## Data
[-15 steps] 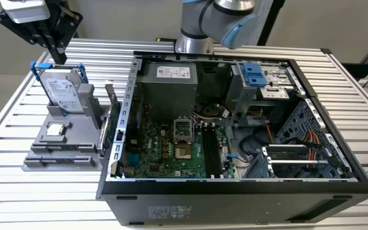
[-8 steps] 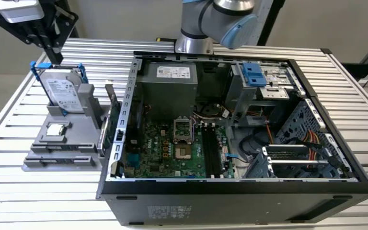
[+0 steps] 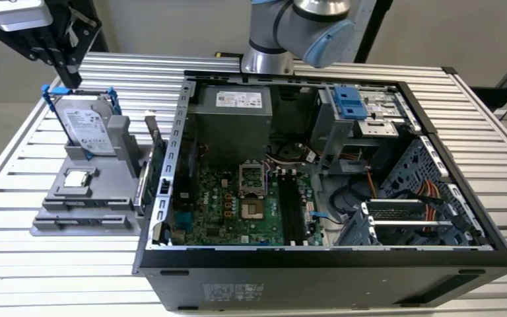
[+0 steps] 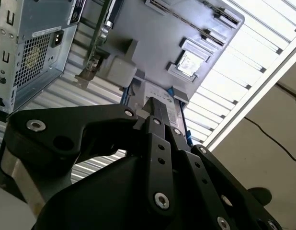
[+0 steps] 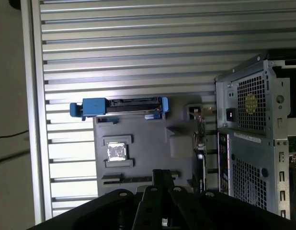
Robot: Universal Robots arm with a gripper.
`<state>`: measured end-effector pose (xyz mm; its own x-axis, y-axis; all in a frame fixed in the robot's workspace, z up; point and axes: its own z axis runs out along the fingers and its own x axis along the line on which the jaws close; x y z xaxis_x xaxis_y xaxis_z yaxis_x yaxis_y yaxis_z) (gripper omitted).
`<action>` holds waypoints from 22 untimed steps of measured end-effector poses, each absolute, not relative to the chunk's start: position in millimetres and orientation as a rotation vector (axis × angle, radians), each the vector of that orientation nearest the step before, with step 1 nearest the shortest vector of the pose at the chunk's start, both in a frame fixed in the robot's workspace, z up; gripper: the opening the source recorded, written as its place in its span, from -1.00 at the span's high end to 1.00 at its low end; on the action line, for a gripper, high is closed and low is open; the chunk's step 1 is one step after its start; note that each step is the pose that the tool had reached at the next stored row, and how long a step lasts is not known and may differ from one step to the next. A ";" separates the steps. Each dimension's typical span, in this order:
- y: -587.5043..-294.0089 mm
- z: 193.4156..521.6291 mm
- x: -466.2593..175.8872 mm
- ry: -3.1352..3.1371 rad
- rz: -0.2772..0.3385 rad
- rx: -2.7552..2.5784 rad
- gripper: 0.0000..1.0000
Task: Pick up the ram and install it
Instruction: 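Reach for the ram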
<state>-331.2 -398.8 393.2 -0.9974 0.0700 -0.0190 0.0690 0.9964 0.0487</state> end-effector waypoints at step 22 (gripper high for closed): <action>-398.8 393.1 -347.8 3.118 0.075 0.108 1.00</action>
<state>-347.8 -398.8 393.1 -0.9974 0.0697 -0.0190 0.0687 0.9964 0.0487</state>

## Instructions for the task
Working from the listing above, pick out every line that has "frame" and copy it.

## Solution for this task
`<state>`: measured end-effector pose (xyz mm; its own x-axis, y-axis; all in a frame fixed in the robot's workspace, z up; point and axes: its own z axis runs out along the fingers and its own x axis along the line on which the jaws close; x y z xaxis_x xaxis_y xaxis_z yaxis_x yaxis_y yaxis_z) (gripper omitted).
`<action>` holds waypoints from 22 untimed steps of measured end-effector poses, each absolute, not relative to the chunk's start: position in millimetres and orientation as a rotation vector (axis × angle, radians), each the vector of that orientation nearest the step before, with step 1 nearest the shortest vector of the pose at the chunk's start, both in a frame fixed in the robot's workspace, z up; gripper: the opening the source recorded, written as its place in its span, from -1.00 at the span's high end to 1.00 at its low end; on the action line, for a gripper, high is closed and low is open; the chunk's step 1 is one step after its start; note that each step is the pose that the tool had reached at the next stored row, and how long a step lasts is not known and may differ from one step to the next. A ";" separates the steps. Each dimension's typical span, in this order:

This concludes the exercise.